Zuma doesn’t understand how his actions can influence decisions by rating companies, and his actions showed a “recklessness” that ruined South Africa’s credibility, former President Kgalema Motlanthe said in an April 3 interview.
While Fitch’s announcement is a “setback,” the government remains committed to improving business confidence and implementing “structural reforms to accelerate inclusive economic growth,” the National Treasury said in an emailed statement. It also affirmed its “full commitment to the policy stance” set out in the February budget, the statement said.
The rating on local-currency debt, which constitutes 90 percent of South Africa’s debt portfolio, will probably remain in investment-grade territory with both Moody’s Investors Service and S&P for the next year, Jeffrey Schultz, an economist at BNP Paribas Securities in Johannesburg, said in an emailed note to clients. Downgrades by one of those companies would spark forced selling by investors who track debt indexes. Eligibility criteria for gauges such as Citigroup Inc.’s World Government Bond Indexes doesn’t include Fitch, he said.
Pressure within the ruling African National Congress has been growing for Zuma to step down after he recalled Gordhan from an investors’ trip in London March 27. The former minister was holding meetings with investors and ratings companies. The president replaced Gordhan with former Home Affairs Minister Malusi Gigaba, who has no financial or business experience, making him the nation’s fourth finance minister in 15 months.

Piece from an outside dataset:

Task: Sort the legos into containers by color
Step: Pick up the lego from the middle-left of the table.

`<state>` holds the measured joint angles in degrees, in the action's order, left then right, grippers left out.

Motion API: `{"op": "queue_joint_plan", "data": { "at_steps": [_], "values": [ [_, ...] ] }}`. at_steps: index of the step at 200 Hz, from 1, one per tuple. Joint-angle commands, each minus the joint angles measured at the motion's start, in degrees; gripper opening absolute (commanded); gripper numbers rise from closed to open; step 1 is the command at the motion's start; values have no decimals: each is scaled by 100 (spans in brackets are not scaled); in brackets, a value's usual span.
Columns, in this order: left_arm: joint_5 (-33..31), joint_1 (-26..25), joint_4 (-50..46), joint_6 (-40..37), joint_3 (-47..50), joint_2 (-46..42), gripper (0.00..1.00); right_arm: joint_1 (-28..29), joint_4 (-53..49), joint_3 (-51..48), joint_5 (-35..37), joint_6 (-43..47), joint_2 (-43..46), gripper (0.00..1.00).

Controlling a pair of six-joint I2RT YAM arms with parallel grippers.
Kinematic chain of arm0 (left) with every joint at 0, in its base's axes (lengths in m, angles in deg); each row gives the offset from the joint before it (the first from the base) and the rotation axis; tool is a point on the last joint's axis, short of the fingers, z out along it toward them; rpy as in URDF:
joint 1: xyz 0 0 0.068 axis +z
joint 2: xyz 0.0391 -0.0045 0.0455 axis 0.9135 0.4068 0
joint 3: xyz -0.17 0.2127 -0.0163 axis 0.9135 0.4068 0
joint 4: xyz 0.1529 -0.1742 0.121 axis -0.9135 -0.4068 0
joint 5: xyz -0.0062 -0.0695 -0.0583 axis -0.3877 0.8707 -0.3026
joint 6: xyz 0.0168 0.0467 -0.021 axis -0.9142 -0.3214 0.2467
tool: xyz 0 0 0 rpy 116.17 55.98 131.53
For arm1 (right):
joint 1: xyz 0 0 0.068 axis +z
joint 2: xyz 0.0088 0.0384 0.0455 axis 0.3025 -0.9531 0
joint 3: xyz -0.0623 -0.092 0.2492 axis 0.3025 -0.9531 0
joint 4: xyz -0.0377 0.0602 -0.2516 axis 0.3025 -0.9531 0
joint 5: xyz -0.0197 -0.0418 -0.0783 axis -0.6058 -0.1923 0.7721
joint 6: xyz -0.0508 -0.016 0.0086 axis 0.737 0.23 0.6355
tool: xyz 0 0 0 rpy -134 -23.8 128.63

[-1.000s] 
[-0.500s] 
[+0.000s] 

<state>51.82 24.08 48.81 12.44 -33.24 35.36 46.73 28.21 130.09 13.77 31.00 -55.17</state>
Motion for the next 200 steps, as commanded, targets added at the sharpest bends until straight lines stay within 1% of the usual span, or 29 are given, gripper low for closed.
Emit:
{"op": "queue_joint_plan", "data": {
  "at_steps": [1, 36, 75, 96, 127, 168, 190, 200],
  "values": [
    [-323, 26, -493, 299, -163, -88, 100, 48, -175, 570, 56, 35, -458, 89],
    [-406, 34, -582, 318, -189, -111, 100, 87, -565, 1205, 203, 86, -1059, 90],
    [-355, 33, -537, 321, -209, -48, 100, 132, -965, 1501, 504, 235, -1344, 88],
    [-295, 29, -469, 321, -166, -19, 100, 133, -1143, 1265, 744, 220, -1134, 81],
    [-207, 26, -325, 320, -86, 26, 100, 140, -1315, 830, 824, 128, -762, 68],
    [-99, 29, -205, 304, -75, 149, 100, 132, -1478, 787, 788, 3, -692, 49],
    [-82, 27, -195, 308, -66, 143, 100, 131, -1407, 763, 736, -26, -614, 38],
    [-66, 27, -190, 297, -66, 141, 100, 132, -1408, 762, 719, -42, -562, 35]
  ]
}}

Both the South African Communist Party and the Congress of South African Trade Unions, the country’s biggest labor federation, have called on Zuma to resign, as has a group of the ANC’s veteran members. Thousands of people gathered across the country Friday to demand that Zuma goes.
The rand, which had been the world’s best-performing currency in 2017 until the March 27 recall, has now erased all its gains this year for the biggest decline among more than 140 currencies monitored by Bloomberg. While the rand decreased as much as 0.6 percent after Fitch’s announcement, it pared the drop to trade 0.2 percent weaker at 13.7913 per dollar by 3:26 p.m. in Johannesburg. Yields on rand-denominated debt due in December 2026 fell 5 basis points to 8.96 percent.
“The rand is exceptionally resilient because these downgrades are happening during a time of positivity about emerging markets and strong flows into emerging markets,” George Herman, the chief investment officer at Citadel Investment Services in Cape Town, said by phone. “The outlook does add to a sense of positivity.”
Zuma, 74, will face a no-confidence motion in parliament on April 18 sponsored by opposition parties. The ruling ANC said its members won’t vote against the president, whose decision to change the cabinet was criticized by three senior members of the party, including Deputy President Cyril Ramaphosa.
Zuma, who’s due to step down as ANC leader in December and as the nation’s president in 2019, has survived a series of corruption scandals and presided over the party’s worst-electoral performance since the end of apartheid in 1994 in municipal elections in August.
Moody’s put its Baa2 assessment, which is two levels above junk, on review for a downgrade on April 3.